Da “No Global” a “No Irap”: la parabola di Luca Casarini

Pubblicato il 18 Novembre 2009 - 12:15 OLTRE 6 MESI FA

Luca Casarini

Dalla disobbedienza civile alla disobbedienza fiscale. Un percorso curioso quello di Luca Casarini, già leader dei No Global, ora diventato imprenditore e paladino dei diritti delle piccole aziende del nord est.

Guai però, ad accusarlo di voltafaccia: Casarini si risente e continua a definirsi un ribelle. Semplicemente è cambiato il teatro della rivolta: dalle piazze l’ex leader dei disobbedienti si è spostato sul fronte delle tasse e della burocrazia.

Intervistato dal quotidiano La Stampa, l’ex no global racconta la sua “folgorazione” imprenditoriale. La sua azienda, zero dipendenti, si occupa di consulenze di marketing e comunicazioni e si chiama Nexus 7. Spiega Casarini: «Nexus 6  era il replicante di Blade Runner che si ribella. Io sono il numero 7, mi ribello ancora di più».

Gli sono bastati due mesi di burocrazia per scoprire una nuova platea di oppressi: «Io resto dalla parte degli sfruttati. E i nuovi sfruttati sono i piccoli imprenditori, gli artigiani. È il Paese che produce e quindi dovrebbe essere aiutato e invece si scontra con tutto un sistema di difficoltà».

Un esempio? L’Irap, di cui il governo, rigore Tremontiano permettendo, ha già annunciato il taglio. Per ora non è arrivata nemmeno la proroga per la quota di novembre e Casarini, sull’imposta va giù duro: «è una vergogna. Specie in periodi di crisi. Viene tassata la produzione, non il reddito: ma le pare?».

Ha scoperto un mondo di soprusi Casarini. Per esempio le banche: «Per fare un mutuo, che è l’unico sistema possibile per comprare una casa, in Italia c’è un tasso medio del 5 per cento; in Europa è del 2,5. Per chi ha un’attività, poi… Io ho chiesto settemila euro di credito, per darmeli ci hanno messo un mese e mi hanno chiesto beni di famiglia in garanzia».

La soluzione, almeno quella, resta da disobbediente: «Potrei cominciare a fare obiezione fiscale non pagando l’Irap, per esempio». Senza, per questo, sentirsi un evasore: «Distinguiamo. C’è evasione ed evasione. Un conto sono i grandi evasori, che non pagano le tasse e poi si comprano l’Alitalia con i soldi dello Stato, cioè nostri. Un conto sono i piccoli, che devono pur difendersi».

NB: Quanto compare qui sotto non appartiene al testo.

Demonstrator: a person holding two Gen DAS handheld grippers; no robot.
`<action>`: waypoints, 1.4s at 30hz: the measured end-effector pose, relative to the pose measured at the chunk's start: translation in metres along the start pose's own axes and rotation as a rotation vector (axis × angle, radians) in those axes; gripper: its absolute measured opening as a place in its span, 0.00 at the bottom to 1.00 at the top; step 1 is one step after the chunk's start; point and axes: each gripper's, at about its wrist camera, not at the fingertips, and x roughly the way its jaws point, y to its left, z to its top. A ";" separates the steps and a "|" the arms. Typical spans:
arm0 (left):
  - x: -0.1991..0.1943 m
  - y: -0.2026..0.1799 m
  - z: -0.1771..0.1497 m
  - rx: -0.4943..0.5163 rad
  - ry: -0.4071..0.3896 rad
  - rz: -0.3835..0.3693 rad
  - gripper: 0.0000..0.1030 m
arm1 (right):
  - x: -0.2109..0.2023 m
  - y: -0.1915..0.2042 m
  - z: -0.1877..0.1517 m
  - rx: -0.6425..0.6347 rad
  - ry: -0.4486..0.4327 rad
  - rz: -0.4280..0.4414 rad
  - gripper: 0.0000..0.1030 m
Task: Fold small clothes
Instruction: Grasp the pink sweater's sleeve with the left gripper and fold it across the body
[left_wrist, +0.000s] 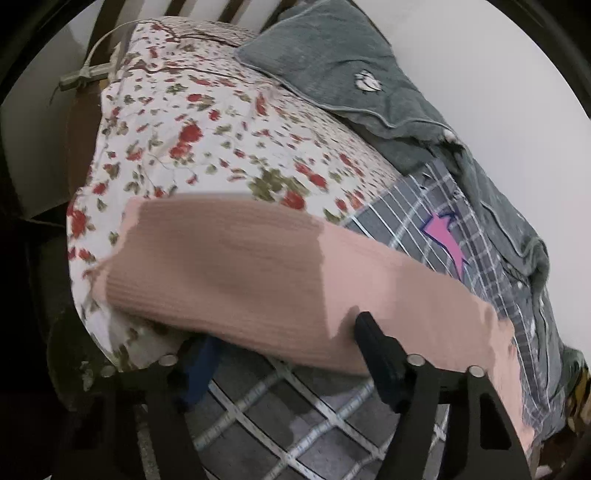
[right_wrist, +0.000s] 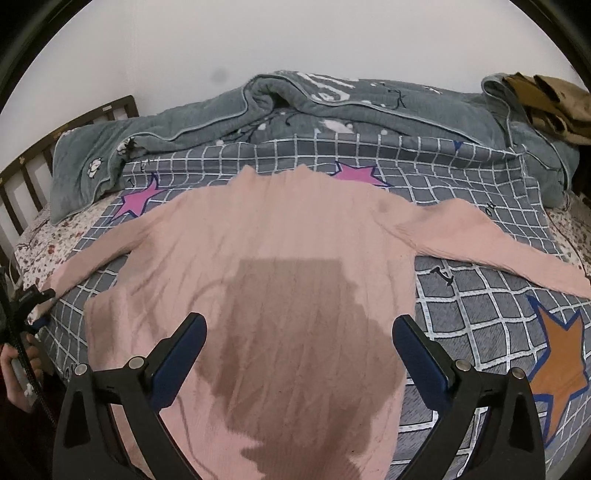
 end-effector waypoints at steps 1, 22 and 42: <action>-0.001 0.001 0.002 0.001 -0.007 0.010 0.52 | 0.000 -0.002 0.000 0.006 0.000 -0.002 0.96; -0.100 -0.265 -0.012 0.565 -0.242 -0.090 0.07 | -0.044 -0.080 -0.008 0.009 -0.108 -0.033 0.96; 0.002 -0.485 -0.308 0.991 0.150 -0.288 0.08 | -0.063 -0.177 -0.045 0.062 -0.066 -0.145 0.96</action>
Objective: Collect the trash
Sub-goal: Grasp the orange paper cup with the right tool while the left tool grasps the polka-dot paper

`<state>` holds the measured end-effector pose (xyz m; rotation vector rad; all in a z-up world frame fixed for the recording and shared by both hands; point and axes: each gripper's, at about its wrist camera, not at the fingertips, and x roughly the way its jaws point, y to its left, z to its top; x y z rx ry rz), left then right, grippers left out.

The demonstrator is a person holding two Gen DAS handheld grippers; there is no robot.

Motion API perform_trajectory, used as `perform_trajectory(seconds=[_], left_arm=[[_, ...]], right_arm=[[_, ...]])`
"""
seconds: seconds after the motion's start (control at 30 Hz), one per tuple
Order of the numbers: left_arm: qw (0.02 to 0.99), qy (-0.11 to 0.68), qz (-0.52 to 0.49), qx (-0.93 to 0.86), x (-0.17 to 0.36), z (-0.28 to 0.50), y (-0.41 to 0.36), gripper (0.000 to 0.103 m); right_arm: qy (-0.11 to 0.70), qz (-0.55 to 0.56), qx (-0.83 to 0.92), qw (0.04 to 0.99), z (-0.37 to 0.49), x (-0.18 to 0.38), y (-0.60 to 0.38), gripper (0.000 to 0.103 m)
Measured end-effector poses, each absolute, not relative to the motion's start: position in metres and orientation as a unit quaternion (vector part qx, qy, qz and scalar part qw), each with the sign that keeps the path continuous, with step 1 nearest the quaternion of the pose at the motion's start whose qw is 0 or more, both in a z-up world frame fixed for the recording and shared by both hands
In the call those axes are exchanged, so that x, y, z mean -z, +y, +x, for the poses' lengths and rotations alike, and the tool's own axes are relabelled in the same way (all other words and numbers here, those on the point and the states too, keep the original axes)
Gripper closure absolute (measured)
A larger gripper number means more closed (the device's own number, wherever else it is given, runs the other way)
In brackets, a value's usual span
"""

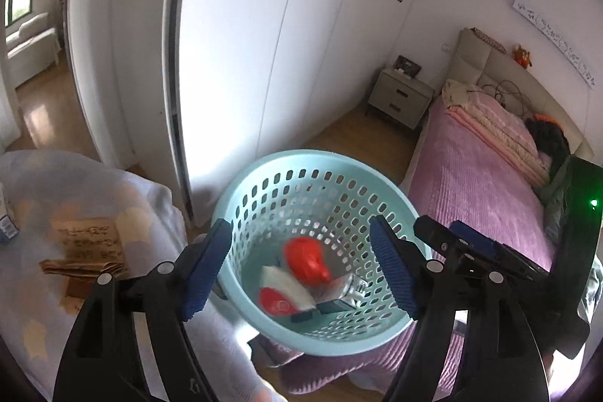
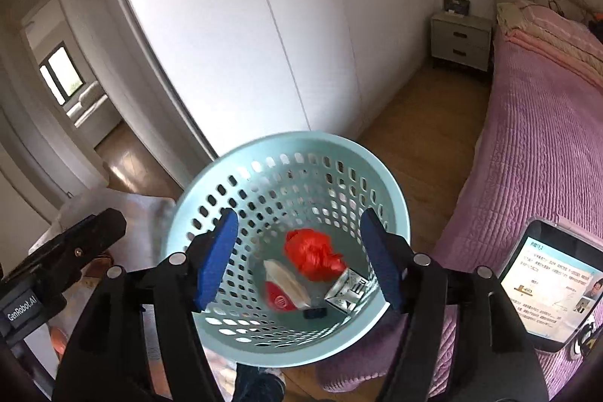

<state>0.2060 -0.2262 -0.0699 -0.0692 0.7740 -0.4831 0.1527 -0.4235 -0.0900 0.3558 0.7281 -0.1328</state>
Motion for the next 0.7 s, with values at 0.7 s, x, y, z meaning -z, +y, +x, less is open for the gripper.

Che gli imprenditori fossero una categoria vessata, Casarini sostiene di dirlo da sempre. Forse, ai tempi delle denunce durante i cortei e le condanne per resistenza a pubblico ufficiale, l’ex no global era troppo in altre faccende affaccendato per ricordarsi anche di dirlo. Ora, però, la linea è definita. Prima colpevole, secondo lui, è certa sinistra «che ha sempre avuto un’impostazione classica: difende gli operai delle grandi fabbriche, che sono stra-garantiti, e se ne infischia di quelli che lavorano con i piccoli».

Nessun clamoroso passaggio alla sponda leghista, però. Per l’ex no global, infatti, l’idea che il partito di Bossi tuteli le piccole imprese o il popolo delle partite iva è «una colossale balla». La Lega, incalza Casarini, «se la prende tanto con gli immigrati perché è l’unico argomento che può permettersi. Se parla di tasse, balbetta. La Lega, qui in Veneto, è lo Stato. È la Lega che ci impone le tasse. Dicono tanto di Roma, ma a Roma ci stanno loro».